OPINION | JOHN BRUMMETT: To protect senior citizens


A friend was lamenting the circumstance of a mutual acquaintance in his 80s.

The gentleman in question was ailing from unexplained symptoms and getting no relief as he waited to see if his health-insurance policy would pay for the next test to which he'd been referred by his doctor.

I was aghast. This fine fellow was ill. He needed a diagnosis. He had a doctor's referral for the test.

And, for goodness sakes, he was on Medicare, his government's service for this very circumstance--aged beyond one's productive years and into one's high-maintenance medical phase.

I checked into it. It turned out the man in his 80s did not have Medicare. (He did eventually get the delayed test.)

Due to his personal financial situation, he had sought the cheapest alternative. So, he had eschewed the Social Security deduction for Medicare Part B and opted for one of these private options to Medicare, called Medicare Advantage.

Those are private health-insurance companies that take government money for your care and design policies charging you less, and sometimes nothing, in the way of a premium. Sometimes the private insurer throws in a lagniappe the government doesn't cover--payment for, or toward, hearing aids or dental or vision care.

But, along the health-care way, you may find you pay more and get less.

These private plans vary, so I'd never make a blanket criticism. Perhaps you have one you like. Nearly half of today's Medicare enrollees are on Advantage plans, and they can't all be wrong.

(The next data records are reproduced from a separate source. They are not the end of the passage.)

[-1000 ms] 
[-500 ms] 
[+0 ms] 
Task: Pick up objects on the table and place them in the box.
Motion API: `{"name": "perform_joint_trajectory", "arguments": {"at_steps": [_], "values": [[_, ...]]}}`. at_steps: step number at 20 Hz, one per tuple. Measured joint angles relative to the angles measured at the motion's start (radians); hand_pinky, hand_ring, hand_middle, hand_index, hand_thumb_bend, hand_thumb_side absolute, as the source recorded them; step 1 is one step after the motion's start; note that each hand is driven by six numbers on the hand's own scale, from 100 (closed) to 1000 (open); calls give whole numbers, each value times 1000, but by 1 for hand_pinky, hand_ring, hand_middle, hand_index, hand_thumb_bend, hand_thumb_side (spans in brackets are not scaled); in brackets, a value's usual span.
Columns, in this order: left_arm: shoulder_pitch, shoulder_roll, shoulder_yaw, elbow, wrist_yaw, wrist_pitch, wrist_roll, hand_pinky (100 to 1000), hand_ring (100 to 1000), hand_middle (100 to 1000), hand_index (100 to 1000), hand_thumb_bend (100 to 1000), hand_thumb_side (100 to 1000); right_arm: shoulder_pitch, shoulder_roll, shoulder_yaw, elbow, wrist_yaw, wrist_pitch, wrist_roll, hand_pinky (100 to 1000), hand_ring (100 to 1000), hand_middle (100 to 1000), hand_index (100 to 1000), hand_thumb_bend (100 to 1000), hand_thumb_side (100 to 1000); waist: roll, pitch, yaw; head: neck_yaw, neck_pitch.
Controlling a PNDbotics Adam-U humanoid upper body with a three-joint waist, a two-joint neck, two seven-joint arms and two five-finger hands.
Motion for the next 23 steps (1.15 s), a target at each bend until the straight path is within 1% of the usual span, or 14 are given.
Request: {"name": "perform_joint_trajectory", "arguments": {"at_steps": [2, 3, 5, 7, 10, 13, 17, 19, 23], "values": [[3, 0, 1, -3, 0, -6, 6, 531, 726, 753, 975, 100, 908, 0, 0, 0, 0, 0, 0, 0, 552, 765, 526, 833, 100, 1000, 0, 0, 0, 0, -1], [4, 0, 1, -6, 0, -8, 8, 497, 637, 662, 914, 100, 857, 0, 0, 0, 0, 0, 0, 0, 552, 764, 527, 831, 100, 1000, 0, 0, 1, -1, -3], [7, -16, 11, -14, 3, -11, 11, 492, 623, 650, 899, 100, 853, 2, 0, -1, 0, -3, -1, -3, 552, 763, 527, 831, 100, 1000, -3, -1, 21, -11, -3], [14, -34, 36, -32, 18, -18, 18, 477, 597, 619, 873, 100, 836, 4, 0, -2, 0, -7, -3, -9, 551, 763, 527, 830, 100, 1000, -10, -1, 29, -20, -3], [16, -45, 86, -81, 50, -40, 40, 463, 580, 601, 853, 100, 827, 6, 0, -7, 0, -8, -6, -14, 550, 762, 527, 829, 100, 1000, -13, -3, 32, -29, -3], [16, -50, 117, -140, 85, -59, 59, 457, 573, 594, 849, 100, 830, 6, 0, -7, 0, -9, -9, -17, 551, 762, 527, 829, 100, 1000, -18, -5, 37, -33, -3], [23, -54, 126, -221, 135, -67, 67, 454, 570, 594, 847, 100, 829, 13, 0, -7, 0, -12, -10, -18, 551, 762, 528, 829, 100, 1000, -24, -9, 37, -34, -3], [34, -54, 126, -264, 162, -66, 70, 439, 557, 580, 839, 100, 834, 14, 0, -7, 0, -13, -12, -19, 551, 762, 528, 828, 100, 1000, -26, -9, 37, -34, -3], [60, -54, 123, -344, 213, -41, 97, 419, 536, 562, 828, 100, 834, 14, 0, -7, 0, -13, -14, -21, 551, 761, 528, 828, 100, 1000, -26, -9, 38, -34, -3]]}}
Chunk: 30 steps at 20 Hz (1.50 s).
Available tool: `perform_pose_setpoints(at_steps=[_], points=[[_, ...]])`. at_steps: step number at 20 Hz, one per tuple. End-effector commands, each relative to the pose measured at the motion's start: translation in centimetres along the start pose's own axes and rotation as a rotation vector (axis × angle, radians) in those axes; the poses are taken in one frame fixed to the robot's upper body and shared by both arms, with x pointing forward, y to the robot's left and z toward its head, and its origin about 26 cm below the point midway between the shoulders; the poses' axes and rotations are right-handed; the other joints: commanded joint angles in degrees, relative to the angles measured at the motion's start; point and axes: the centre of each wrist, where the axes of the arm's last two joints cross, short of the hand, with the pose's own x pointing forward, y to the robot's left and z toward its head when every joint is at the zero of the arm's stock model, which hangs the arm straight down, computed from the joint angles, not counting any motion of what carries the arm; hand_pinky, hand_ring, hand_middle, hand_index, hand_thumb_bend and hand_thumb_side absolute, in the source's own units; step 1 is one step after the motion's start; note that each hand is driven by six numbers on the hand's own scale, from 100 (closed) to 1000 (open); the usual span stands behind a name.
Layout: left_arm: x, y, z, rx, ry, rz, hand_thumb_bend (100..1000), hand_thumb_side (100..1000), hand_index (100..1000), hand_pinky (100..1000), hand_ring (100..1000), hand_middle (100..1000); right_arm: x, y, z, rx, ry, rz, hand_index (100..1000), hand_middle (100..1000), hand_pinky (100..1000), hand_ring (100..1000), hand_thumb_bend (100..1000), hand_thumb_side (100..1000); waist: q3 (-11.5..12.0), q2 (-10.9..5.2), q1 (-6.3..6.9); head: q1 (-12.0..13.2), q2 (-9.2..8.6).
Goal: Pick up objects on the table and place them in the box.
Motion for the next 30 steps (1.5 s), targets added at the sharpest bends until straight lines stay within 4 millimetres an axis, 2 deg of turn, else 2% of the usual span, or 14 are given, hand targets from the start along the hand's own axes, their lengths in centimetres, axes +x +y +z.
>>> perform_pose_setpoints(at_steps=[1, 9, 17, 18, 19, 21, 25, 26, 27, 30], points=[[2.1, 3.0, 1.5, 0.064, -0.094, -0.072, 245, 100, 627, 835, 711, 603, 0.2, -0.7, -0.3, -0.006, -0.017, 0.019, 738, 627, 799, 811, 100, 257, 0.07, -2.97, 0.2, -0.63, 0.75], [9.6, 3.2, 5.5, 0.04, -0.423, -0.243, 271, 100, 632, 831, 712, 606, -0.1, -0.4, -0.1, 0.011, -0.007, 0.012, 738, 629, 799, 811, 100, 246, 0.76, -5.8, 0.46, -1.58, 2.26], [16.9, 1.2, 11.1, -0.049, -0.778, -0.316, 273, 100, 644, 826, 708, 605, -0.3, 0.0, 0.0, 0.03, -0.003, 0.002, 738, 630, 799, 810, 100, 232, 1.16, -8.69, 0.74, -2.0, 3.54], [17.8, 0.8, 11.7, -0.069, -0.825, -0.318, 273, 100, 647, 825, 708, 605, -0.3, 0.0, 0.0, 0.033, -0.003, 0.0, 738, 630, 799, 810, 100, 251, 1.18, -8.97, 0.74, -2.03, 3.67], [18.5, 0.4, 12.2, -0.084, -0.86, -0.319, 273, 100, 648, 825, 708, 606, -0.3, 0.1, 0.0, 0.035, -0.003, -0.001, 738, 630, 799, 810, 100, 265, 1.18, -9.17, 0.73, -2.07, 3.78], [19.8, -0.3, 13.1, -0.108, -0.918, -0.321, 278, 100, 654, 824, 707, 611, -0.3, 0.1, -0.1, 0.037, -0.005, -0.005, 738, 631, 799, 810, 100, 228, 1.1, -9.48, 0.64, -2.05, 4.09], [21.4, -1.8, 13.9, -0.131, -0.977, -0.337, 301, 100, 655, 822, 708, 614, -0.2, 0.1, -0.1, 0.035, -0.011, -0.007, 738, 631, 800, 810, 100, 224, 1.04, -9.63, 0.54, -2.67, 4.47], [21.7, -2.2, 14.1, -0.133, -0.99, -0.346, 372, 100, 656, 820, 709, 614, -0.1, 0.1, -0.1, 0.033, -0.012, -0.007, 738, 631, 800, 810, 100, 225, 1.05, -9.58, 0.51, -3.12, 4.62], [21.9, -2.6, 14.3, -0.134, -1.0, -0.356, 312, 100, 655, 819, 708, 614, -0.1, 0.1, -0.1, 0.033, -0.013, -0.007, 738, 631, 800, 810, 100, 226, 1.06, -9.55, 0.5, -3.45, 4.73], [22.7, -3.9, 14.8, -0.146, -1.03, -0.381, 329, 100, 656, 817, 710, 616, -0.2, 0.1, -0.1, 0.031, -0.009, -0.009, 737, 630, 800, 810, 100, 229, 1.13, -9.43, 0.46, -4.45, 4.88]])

I'll merely tell you that, with traditional Medicare, you know your cost and you know what you're going to get. And you're going to be able to go to most any doctor or hospital in the United States whether you get sick at home or while visiting grandkids in Kalamazoo.

With these private options, your care may be managed in a way that limits your provider options, doesn't apply away from home, charges you more in co-payments and utilizes "prior authorization" before paying for certain elements of your care and treatment.

I came of Medicare age gratefully, since I'd become self-employed at age 59 and responsible for my own health insurance at the dawn of the Obamacare premium explosion.

As my 65th birthday neared, I got about as much mail from Medicare Advantage companies as I got from lawyers after that woman ran me off the road that time.

Mailers adorned with logos suggesting they were from the government were soliciting my enrollment, promising free this and free that. But I knew these were those private options called Medicare Advantage.

I was so favorably inclined to the consistency and transparency of basic Medicare that I was predetermined to go with that, along with a Blue Cross supplemental policy.

Then I started paying attention to an old quarterback when he came on the television screen with a commercial. He was shouting at me that I wasn't getting all I deserved under Medicare. He said for me to call the number on the screen and see if this or that--coverage for vision, hearing, dental, gym memberships--was available in my area.

I knew that the government only entitles you to Medicare Part A, which is hospitalization and major medical. I knew that Part B, for doctor-visit coverage and such, was available to everyone with plainly enumerated benefits and a standard premium taken off the top of your Social Security check.

It was not clear to me what my location would have to do with any benefits I deserved but wasn't getting.

That's because the old quarterback was not touting Medicare. He was not speaking for the government, but a private government vendor. He was touting a private insurance company offering one of these private options, charging less per month than standard and offering different and enticing benefits along with possibly greater costs for the insured.

It seemed to me that all of that needed to be made clearer to the targeted senior. I have nothing against private alternatives or freedom of choice. But I have plenty against a private insurer fast-talking the infirm elderly.

Now the federal Centers for Medicare and Medicaid Services agrees.

The agency has issued new regulations saying Medicare Advantage companies can't use government logos in marketing, must submit their television advertising to prior review and must assert prior authorization only at the start of a medical case, not at various steps.

If you want to listen to an old quarterback on your Medicare, that's your business--as long as the government that is paying the company he represents for the services he touts listens ahead of time to his spiel and approves it as accurate, accountable and adequately forthcoming.